» WORK TO COMPLETE
Every line of the material below should be retyped exactly.

» DATA SEGMENT
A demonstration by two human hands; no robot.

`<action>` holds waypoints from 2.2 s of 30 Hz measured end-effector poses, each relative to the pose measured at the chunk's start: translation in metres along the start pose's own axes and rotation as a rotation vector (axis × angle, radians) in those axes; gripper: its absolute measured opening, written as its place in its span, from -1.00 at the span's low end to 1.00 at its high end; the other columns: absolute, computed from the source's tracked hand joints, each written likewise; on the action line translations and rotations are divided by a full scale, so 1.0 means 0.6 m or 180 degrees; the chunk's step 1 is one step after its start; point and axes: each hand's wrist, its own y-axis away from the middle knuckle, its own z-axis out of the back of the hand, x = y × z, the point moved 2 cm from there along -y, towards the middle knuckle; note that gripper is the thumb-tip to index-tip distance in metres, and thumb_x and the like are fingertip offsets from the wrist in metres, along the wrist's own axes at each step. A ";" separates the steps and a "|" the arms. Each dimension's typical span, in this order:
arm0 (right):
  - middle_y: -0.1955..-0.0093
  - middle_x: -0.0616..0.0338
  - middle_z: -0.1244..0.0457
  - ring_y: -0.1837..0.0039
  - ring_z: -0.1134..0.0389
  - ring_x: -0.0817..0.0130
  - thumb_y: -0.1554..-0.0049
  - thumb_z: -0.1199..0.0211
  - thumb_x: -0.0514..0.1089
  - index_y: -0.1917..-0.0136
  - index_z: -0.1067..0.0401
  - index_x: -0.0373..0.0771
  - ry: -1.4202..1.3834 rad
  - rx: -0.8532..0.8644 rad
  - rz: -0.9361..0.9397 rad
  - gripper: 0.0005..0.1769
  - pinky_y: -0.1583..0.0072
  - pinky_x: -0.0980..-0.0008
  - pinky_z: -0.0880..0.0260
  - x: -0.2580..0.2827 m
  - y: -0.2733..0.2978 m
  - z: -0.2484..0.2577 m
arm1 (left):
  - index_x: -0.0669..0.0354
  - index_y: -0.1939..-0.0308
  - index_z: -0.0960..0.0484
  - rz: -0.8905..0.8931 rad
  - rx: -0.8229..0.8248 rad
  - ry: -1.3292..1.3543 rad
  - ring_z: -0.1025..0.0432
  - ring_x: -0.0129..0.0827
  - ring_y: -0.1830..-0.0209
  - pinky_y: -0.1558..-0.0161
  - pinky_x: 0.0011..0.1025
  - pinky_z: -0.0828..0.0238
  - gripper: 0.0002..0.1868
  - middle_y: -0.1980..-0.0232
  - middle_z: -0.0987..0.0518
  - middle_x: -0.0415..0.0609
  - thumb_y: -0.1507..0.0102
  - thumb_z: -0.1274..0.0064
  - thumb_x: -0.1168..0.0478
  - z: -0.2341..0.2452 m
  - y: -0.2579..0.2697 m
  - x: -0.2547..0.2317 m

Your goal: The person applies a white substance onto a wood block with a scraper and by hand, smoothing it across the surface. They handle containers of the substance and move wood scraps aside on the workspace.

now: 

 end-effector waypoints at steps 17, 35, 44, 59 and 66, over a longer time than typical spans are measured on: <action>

» THE COMPLETED TASK
A demonstration by two human hands; no robot.

`<action>` holds waypoints from 2.2 s of 30 Hz measured end-effector poses, each relative to the pose measured at the chunk's start: translation in metres along the start pose's own axes and rotation as a rotation vector (axis × angle, radians) in those axes; gripper: its absolute measured opening, written as its place in its span, from -1.00 at the span's low end to 1.00 at its high end; the other columns: absolute, computed from the source's tracked hand joints, each written likewise; on the action line translations and rotations are divided by a full scale, so 1.0 means 0.6 m or 180 degrees; the chunk's step 1 is one step after its start; point and axes: each hand's wrist, its own y-axis away from the middle knuckle, its own z-axis out of the back of the hand, x = y × z, the point moved 2 cm from there along -y, towards the middle knuckle; note that gripper is the thumb-tip to index-tip distance in metres, and thumb_x and the like are fingertip offsets from the wrist in metres, along the wrist's own axes at each step. A ";" separates the steps and a "|" the arms. Each dimension's typical span, in this order:
arm0 (right):
  - middle_y: -0.1955..-0.0093
  - middle_x: -0.0616..0.0338
  - middle_z: -0.1244..0.0457
  - ring_y: -0.1837..0.0039
  - ring_z: -0.1134..0.0389
  - ring_x: -0.0817..0.0130
  - thumb_y: -0.1554..-0.0049
  - thumb_z: -0.1199..0.0211
  - thumb_x: -0.0514..0.1089
  - index_y: -0.1917..-0.0136
  - index_z: -0.1067..0.0401
  - index_x: -0.0373..0.0771
  - ry: -1.4202..1.3834 rad
  - rx: -0.8532..0.8644 rad
  - rz: -0.9361..0.9397 rad
  - gripper: 0.0005..0.1769
  - pinky_y: -0.1583..0.0072
  - pinky_x: -0.0980..-0.0008
  - pinky_z: -0.0880..0.0260
  - x: -0.2580..0.2827 m
  - y: -0.2733..0.2978 m
  - z: -0.2484..0.2577 m
arm1 (left):
  - index_x: -0.0669..0.0354
  - index_y: -0.1939..-0.0308
  - index_z: -0.0960..0.0484
  - rz: -0.8905..0.8931 rad
  - rx: -0.8229..0.8248 rad
  - ry: -1.3292..1.3543 rad
  - ring_z: -0.1025..0.0432
  - ring_x: -0.0129..0.0827
  - ring_y: -0.1830..-0.0209
  - pinky_y: -0.1558..-0.0161
  - pinky_x: 0.0011..0.1025
  - pinky_z: -0.0828..0.0238
  - gripper: 0.0002..0.1868
  - middle_y: -0.1980..-0.0232
  - middle_z: -0.0987..0.0518
  - middle_x: -0.0415..0.0609
  - thumb_y: -0.1507..0.0102
  - thumb_z: -0.1274..0.0064
  - thumb_x: -0.1168..0.0478
  - z: -0.2341..0.2452 m
  - y: -0.2579..0.2697 m
  - x: -0.2547..0.2317 m

Your goal: The person applies a white substance onto a wood block with a scraper and by hand, smoothing it across the surface. They handle containers of the substance and move wood scraps aside on the workspace.

now: 

 end-effector waypoints at steps 17, 35, 44, 59 and 66, over a longer time than typical spans are measured on: <action>

Nothing else is part of this answer.